The issue was resolved in version 7.10.1, released on March 27, 2024, following responsible disclosure on March 25. “This update includes important security fixes,” the maintainers of LayerSlider said in their release notes.
LayerSlider is a visual web content editor, graphic design software, and digital visual effects that allows users to create animations and rich content for their websites. According to its own website, the plugin is used by “millions of users around the world.”
Wordfence said the flaw found in the tool stems from insufficient escaping of user-supplied parameters and the lack of wpdb::prepare(), allowing an unauthenticated attacker to attach additional SQL queries and collect sensitive information.
The development follows the discovery of an unauthenticated stored cross-site scripting (XSS) flaw in the WP-Members membership plugin (CVE-2024-1852, CVSS score: 7.2) that could facilitate the execution of arbitrary JavaScript Program code. Resolved in version 3.4.9.3.
The WordPress security company said that due to insufficient input sanitization and output escaping, the vulnerability “allows an unauthenticated attacker to inject arbitrary web script into the page, which will be deleted whenever the user visits the injected page (i.e., edit the user page).

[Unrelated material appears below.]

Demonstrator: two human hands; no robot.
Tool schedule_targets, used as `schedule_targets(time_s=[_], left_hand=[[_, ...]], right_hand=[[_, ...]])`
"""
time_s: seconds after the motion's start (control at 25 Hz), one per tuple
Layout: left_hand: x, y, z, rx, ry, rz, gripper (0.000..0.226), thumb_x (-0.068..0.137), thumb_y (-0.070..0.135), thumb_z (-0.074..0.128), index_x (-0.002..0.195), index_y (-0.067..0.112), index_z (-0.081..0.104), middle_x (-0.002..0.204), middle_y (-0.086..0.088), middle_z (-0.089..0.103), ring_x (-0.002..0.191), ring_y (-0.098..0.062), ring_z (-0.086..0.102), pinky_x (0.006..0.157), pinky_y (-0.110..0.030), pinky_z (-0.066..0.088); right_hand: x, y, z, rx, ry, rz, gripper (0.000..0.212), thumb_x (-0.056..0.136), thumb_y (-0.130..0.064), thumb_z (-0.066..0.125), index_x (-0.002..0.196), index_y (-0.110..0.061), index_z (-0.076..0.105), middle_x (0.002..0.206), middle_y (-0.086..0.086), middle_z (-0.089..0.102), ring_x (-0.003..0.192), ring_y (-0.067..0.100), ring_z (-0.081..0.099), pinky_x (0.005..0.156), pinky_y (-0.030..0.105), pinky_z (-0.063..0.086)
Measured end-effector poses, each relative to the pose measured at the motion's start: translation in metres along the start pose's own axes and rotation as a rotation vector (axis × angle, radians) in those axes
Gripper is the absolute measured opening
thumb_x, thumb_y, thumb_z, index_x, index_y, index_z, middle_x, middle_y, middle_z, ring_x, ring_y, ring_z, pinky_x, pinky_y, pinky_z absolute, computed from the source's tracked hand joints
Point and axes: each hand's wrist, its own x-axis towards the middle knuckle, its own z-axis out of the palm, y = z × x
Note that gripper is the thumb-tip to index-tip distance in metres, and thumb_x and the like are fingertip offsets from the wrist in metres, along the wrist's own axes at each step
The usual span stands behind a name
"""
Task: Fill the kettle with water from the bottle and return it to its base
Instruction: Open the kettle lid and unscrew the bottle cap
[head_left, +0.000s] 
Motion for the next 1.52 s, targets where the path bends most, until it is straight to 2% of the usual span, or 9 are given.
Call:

The script will be executed.”
It added that if the code is executed in the context of an administrator’s browser session, it could be used to create malicious user accounts, redirect site visitors to other malicious sites, and conduct other attacks.
Over the past few weeks, security vulnerabilities have been revealed in other WordPress plugins, such as Tutor LMS (CVE-2024-1751, CVSS score: 8.8) and Contact Form Entry (CVE-2024-2030, CVSS score: 6.4) respectively. Used to leak information and inject arbitrary web scripts.